2.2 CHARM++ Execution Model

A CHARM++ program consists of a number of CHARM++ objects distributed across the available number of processors. Thus, the basic unit of parallel computation in CHARM++ programs is the chare, a CHARM++ object that can be created on any available processor and can be accessed from remote processors. A chare is similar to a process, an actor, an ADA task, etc. Chares are created dynamically, and many chares may be active simultaneously. Chares send messages to one another to invoke methods asynchronously. Conceptually, the system maintains a ``work-pool'' consisting of seeds for new chares, and messages for existing chares. The runtime system (called Charm Kernel) may pick multiple items, non-deterministically, from this pool and execute them.

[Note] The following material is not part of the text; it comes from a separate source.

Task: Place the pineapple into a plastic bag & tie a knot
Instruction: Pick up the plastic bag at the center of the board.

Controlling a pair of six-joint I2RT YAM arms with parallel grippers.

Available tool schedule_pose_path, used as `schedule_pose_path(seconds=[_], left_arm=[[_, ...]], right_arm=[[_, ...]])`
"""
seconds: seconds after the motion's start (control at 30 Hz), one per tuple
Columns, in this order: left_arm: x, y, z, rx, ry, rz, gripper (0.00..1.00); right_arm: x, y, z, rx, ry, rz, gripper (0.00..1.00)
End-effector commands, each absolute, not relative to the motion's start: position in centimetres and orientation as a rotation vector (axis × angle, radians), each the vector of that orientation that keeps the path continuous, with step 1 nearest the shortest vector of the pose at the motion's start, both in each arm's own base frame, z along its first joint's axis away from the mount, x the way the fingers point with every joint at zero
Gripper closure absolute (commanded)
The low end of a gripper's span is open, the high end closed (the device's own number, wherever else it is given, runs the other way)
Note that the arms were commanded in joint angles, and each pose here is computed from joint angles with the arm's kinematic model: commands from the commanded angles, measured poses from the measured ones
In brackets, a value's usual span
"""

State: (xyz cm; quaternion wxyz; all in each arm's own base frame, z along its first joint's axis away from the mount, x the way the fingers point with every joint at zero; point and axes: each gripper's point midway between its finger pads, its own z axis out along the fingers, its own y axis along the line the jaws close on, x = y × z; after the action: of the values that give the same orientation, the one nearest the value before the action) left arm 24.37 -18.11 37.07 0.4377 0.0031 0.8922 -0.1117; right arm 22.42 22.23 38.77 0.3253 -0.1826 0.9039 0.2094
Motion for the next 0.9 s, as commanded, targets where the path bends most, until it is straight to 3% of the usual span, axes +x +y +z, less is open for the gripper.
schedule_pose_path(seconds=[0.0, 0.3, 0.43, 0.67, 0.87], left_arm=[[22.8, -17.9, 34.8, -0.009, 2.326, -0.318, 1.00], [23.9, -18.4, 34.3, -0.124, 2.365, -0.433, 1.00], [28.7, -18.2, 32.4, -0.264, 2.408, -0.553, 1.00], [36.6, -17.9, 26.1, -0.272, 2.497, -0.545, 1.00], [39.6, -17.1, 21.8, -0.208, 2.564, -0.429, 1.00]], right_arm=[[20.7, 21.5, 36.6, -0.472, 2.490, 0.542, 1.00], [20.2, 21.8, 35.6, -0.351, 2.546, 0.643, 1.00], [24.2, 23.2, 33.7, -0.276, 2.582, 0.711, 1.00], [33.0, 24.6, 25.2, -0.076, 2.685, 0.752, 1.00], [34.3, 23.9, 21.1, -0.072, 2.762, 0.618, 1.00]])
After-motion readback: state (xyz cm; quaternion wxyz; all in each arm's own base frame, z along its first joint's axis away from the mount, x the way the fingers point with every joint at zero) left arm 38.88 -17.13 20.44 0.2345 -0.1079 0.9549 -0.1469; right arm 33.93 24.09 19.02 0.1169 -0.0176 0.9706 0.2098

Methods of a chare that can be remotely invoked are called entry methods. Entry methods may take marshalled parameters, or a pointer to a message object. Since chares can be created on remote processors, obviously some constructor of a chare needs to be an entry method. Ordinary entry methods⁶ are completely non-preemptive- CHARM++ will never interrupt an executing method to start any other work, and all calls made are asynchronous.

CHARM++ provides dynamic seed-based load balancing. Thus location (processor number) need not be specified while creating a remote chare. The Charm Kernel will then place the remote chare on a least loaded processor. Thus one can imagine chare creation as generating only a seed for the new chare, which may take root on the most fertile processor. Charm Kernel identifies a chare by a ChareID. Since user code does not need to name a chares' processor, chares can potentially migrate from one processor to another. (This behavior is used by the dynamic load-balancing framework for chare containers, such as arrays.)

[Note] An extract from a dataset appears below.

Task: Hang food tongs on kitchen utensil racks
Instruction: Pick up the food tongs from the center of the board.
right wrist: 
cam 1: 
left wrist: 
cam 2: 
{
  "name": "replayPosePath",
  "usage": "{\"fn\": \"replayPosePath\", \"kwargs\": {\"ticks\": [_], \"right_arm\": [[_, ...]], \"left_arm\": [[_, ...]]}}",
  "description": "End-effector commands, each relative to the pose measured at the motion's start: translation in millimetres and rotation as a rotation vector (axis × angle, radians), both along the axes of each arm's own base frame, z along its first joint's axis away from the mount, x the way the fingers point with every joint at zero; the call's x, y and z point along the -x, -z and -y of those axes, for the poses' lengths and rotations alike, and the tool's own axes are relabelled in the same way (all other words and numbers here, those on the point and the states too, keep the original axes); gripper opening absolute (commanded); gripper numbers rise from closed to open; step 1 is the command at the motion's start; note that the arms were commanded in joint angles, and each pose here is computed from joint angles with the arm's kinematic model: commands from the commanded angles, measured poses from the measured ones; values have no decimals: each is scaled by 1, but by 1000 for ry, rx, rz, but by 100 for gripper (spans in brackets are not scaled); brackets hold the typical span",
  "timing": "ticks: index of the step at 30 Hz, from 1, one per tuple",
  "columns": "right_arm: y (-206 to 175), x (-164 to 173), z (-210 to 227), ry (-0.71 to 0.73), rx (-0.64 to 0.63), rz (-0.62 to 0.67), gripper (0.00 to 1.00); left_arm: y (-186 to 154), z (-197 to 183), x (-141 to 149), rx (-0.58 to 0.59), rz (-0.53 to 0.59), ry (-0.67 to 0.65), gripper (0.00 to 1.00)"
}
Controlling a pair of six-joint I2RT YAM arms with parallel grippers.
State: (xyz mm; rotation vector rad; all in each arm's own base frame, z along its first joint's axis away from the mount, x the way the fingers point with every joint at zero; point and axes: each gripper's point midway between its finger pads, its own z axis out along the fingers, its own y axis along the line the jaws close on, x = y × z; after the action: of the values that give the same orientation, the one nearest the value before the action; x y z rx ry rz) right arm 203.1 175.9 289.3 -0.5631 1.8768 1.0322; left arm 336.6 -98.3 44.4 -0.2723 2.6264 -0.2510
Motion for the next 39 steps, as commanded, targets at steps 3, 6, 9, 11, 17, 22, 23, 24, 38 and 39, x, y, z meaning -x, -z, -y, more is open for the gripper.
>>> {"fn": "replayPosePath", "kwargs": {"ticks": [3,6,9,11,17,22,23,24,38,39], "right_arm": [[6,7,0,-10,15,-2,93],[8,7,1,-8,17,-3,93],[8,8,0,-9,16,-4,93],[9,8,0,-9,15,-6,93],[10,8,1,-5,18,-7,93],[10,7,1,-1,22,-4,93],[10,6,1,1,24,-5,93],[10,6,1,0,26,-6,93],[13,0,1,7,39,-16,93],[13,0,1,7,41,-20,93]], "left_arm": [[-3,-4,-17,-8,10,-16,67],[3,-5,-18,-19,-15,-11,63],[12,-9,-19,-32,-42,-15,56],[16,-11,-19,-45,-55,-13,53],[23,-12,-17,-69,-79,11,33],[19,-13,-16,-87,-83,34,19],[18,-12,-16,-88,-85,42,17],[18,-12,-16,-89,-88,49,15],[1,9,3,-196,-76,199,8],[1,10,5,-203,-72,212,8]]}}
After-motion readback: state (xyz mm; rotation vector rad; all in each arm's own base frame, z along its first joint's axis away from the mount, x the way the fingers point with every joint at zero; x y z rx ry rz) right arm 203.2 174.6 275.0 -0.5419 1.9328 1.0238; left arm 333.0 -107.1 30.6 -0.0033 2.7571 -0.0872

Other CHARM++ objects are collections of chares. They are: chare-arrays, chare-groups, and chare-nodegroups, referred to as arrays, groups, and nodegroups throughout this manual. An array is a collection of arbitrary number of migratable chares, indexed by some index type, and mapped to processors according to a user-defined map group. A group (nodegroup) is a collection of chares, one per processor (SMP node), that is addressed using a unique system-wide name.

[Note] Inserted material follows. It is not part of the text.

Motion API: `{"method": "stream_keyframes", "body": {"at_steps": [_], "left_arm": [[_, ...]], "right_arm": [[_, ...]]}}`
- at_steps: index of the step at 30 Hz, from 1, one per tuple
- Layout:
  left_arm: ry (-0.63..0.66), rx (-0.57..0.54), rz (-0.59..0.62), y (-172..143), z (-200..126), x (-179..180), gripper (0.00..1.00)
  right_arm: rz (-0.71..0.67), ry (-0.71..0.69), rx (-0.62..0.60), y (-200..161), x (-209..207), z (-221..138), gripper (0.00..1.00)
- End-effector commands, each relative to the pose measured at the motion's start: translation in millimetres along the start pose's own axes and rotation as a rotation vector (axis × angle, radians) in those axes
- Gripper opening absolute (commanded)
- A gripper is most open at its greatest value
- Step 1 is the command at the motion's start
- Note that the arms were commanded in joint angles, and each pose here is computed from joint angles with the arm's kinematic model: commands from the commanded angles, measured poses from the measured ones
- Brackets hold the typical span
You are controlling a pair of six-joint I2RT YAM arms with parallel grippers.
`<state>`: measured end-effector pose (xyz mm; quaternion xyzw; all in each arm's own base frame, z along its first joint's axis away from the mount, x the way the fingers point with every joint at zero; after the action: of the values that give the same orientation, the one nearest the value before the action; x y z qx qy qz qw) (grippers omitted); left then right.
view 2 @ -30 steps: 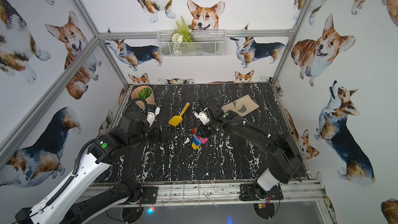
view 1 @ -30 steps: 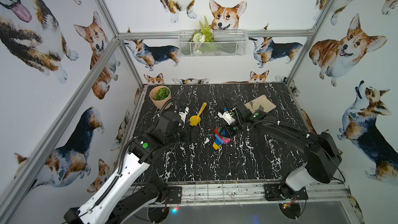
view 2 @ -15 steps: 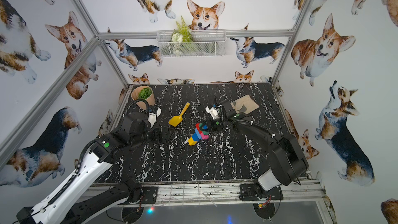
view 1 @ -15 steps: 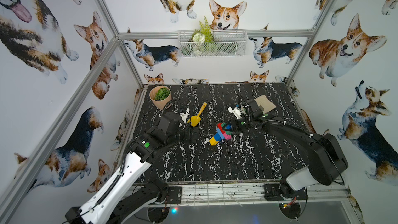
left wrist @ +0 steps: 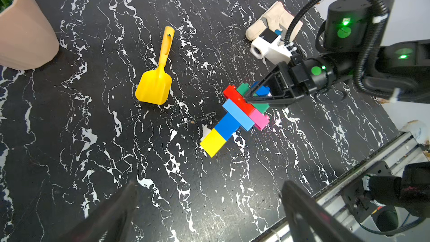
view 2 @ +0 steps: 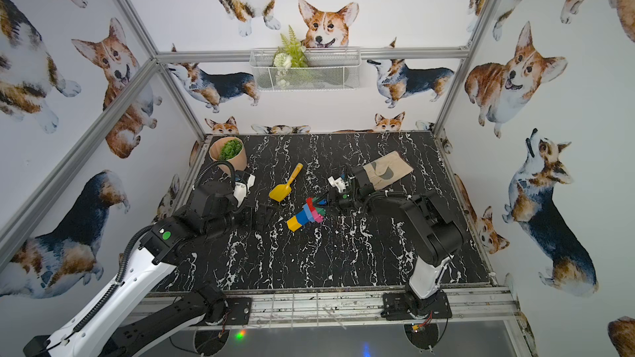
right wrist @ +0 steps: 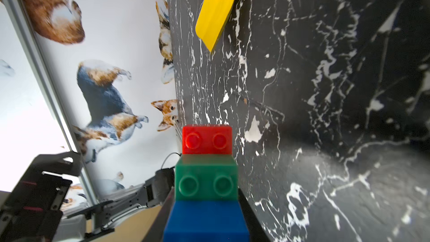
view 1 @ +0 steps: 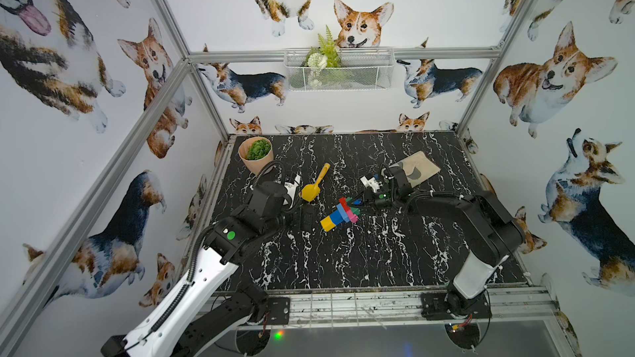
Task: Assemble a spoon with lego
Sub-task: Place the lego brick at the center of the board.
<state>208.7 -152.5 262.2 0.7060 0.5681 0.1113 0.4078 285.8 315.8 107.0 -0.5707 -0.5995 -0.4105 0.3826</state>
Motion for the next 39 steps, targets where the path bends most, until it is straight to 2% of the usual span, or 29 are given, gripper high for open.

Every CHARM++ program must have at least one mainchare. Each mainchare is created by the system on processor 0 when the CHARM++ program starts up. Execution of a CHARM++ program begins with the Charm Kernel constructing all the designated mainchares. For a mainchare named X, execution starts at constructor X() or X(CkArgMsg *) which are equivalent. Typically, the mainchare constructor starts the computation by creating arrays, other chares, and groups. It can also be used to initialize shared readonly objects.

The only method of communication between processors in CHARM++ is asynchronous entry method invocation on remote chares. For this purpose, Charm Kernel needs to know the types of chares in the user program, the methods that can be invoked on these chares from remote processors, the arguments these methods take as input etc. Therefore, when the program starts up, these user-defined entities need to be registered with Charm Kernel, which assigns a unique identifier to each of them. While invoking a method on a remote object, these identifiers need to be specified to Charm Kernel. Registration of user-defined entities, and maintaining these identifiers can be cumbersome. Fortunately, it is done automatically by the CHARM++ interface translator. The CHARM++ interface translator generates definitions for proxy objects. A proxy object acts as a handle to a remote chare. One invokes methods on a proxy object, which in turn carries out remote method invocation on the chare.

In addition, the CHARM++ interface translator provides ways to enhance the basic functionality of Charm Kernel using user-level threads and futures. These allow entry methods to be executed in separate user-level threads. These threaded entry methods may block waiting for data by making synchronous calls to remote object methods that return results in messages.

CHARM++ program execution is terminated by the CkExit call. Like the exit system call, CkExit never returns. The Charm Kernel ensures that no more messages are processed and no entry methods are called after a CkExit. CkExit need not be called on all processors; it is enough to call it from just one processor at the end of the computation.